Lean Startup Realities
One of the biggest challenges product innovators face in defining an MVP is getting buy-in from internal stakeholders. Somehow, you have to make everyone feel a part of the process without having your MVP destroyed by feature bloat right at the definition stage.
The way I’ve done it is by fusing Lean Startup methods with product management practices—specifically by leveraging a process every product manager knows: roadmap prioritization.
In a Roadmapping 301 presentation, Bruce McCarthy has talked about “The 5 Pillars of Roadmaps,” the first three of which are.
1. Setting strategic goals
2. Objective prioritization
3. Shuttle diplomacy
These same pillars can be used for defining an MVP and getting stakeholder buy-in.
Setting Strategic Goals
The first step is to capture your product strategy. Although business cases, business plans and market requirements documents have their place, we need a way to quickly capture product ideas in a structured manner that is easy to share with others. I iterated from Alex Osterwalder’s Business Model Canvas and Ash Maurya’s Lean Canvas to create what I call the Product Canvas. It allows you to capture the key elements of any particular product or product strategy in a single page or snapshot.
What’s great about the Product Canvas is since it’s a single page, you can quickly jot down the basics of any product strategy or business model. It’s easy to share and more likely to get read than a PowerPoint deck or a Word doc. The single page also forces brevity: There isn’t a lot of space for a laundry list of features. You will need to distill your idea to its most essential building blocks.
Here are the key components of the Product Canvas:
1. Customer segment. Who is the target customer of our proposed product? This could be the company’s entire customer base, a segment or a new market or vertical.

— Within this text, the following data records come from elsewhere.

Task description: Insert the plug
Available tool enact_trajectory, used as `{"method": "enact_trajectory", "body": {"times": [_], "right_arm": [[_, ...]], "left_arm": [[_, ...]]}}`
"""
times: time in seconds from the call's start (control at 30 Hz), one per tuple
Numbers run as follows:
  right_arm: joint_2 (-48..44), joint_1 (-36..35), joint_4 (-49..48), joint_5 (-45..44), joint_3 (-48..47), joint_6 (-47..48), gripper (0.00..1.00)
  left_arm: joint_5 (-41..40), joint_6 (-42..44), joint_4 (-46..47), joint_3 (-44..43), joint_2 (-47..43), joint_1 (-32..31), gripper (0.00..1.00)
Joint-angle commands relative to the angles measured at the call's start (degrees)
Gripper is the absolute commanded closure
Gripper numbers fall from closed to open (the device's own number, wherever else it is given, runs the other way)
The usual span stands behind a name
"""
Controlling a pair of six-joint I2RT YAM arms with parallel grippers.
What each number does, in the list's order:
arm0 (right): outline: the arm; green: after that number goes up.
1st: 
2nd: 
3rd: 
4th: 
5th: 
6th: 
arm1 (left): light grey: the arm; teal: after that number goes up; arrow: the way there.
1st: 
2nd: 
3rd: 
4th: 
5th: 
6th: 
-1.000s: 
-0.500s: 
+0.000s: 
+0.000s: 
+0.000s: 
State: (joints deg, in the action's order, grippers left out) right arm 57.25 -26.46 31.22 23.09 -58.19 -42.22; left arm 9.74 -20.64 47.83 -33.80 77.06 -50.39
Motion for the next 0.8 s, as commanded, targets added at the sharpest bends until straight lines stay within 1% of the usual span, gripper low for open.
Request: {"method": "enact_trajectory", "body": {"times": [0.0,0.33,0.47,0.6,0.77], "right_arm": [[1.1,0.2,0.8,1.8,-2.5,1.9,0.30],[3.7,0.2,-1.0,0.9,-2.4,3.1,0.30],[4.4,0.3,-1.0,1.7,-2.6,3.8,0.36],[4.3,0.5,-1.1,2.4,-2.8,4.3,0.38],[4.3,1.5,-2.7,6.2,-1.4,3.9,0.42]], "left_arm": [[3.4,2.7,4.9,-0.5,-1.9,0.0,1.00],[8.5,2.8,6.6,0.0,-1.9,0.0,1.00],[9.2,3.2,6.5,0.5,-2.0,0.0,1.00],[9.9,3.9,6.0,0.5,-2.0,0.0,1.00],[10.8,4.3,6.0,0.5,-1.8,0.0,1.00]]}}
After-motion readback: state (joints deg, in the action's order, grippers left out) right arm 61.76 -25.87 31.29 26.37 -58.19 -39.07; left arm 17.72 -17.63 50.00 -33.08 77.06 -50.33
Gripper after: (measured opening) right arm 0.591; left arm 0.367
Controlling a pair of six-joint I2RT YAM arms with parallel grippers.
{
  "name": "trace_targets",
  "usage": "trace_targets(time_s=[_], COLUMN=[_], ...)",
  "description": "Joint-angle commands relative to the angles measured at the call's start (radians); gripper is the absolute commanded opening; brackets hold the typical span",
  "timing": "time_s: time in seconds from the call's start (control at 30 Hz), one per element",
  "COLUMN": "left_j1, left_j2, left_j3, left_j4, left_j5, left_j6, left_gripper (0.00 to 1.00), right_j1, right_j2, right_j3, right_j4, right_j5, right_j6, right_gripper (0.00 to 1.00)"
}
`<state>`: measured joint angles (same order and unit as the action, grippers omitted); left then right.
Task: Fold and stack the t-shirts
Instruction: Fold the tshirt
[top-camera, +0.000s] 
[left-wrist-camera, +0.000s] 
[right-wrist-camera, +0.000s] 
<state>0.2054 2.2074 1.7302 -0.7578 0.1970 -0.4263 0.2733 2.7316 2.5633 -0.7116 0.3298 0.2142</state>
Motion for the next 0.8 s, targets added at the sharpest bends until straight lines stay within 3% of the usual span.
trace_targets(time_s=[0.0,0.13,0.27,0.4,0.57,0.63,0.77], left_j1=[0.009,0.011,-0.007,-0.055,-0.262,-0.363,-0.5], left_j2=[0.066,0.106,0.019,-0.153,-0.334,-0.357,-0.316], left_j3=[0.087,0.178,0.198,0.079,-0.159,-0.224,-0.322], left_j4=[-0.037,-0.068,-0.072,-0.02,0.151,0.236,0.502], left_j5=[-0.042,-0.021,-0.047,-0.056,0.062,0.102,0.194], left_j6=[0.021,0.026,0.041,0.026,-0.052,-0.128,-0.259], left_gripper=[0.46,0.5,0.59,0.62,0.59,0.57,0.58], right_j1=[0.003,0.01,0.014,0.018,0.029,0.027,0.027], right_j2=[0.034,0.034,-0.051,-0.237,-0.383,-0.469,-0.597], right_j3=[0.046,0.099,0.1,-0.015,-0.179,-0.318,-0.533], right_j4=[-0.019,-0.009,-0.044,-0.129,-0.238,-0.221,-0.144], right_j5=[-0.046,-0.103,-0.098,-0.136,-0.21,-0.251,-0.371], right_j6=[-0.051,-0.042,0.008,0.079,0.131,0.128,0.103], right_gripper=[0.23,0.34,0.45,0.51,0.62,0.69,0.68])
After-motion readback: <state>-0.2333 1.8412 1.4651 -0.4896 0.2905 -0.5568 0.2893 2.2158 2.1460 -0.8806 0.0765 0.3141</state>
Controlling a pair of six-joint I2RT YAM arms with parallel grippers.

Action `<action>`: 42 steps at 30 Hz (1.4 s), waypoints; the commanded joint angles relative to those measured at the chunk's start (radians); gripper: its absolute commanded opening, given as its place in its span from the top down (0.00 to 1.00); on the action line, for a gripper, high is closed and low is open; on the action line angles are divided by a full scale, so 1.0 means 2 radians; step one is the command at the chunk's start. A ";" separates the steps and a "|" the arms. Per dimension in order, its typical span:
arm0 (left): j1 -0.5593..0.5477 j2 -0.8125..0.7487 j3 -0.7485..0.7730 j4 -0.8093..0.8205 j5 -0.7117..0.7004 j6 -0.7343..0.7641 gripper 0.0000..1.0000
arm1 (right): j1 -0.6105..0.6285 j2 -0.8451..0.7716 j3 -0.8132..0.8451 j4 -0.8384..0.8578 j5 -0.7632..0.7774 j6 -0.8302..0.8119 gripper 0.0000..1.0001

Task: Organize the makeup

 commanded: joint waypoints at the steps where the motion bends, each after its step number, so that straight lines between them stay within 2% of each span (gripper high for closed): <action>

1a. Early adopters. This section is designed to help explicitly avoid the temptation to think a new product idea is applicable to all customers. Identifying early adopters is critical to early traction for any new product.
2. Problem. Limit this to the top three problems we’re addressing for our target segment.
2a. Existing alternatives. How is the customer solving this problem today? This includes both direct and indirect competitors
3. Unique value proposition (UVP). What is the promise we’re making to our customers? This is the elevator pitch that clearly states how we’re uniquely solving our customers’ primary problem.
4. Solution. What are the most essential features of our solution that will deliver on our UVP? Limit it to the top three elements of the proposed solution.
5. Channels. How will we acquire, retain and sell more to customers? What is the marketing and sales strategy?
6. Revenue streams/business value. How will we make money? What’s our pricing strategy? If this is not a revenue-generating product, what other business value is it providing? Is it improving customer satisfaction, customer lifetime value or market positioning? Competitive differentiation? Operational efficiencies?
7. Key metrics or success factors. What are the most important metrics that will tell us that we’re successful? Sign-ups? Conversions? Referrals? These are the metrics that are driving our business value.
8. Unfair advantage. The UVP tells our customers how we uniquely solve their problem. Unfair advantage is about how our product or business model gives us a sustainable advantage. Do we have a patent? Benefit from economies of scale? A distribution network or brand value that can’t be easily copied or bought?
9. Key resources. What are the most critical resources we need? These could be platforms, systems, business processes or even partners.
10. Cost structure. What are the key cost drivers? Customer acquisition? Account management? Hiring and talent development? This is also a good place to capture a back-of-the-envelope break-even calculation.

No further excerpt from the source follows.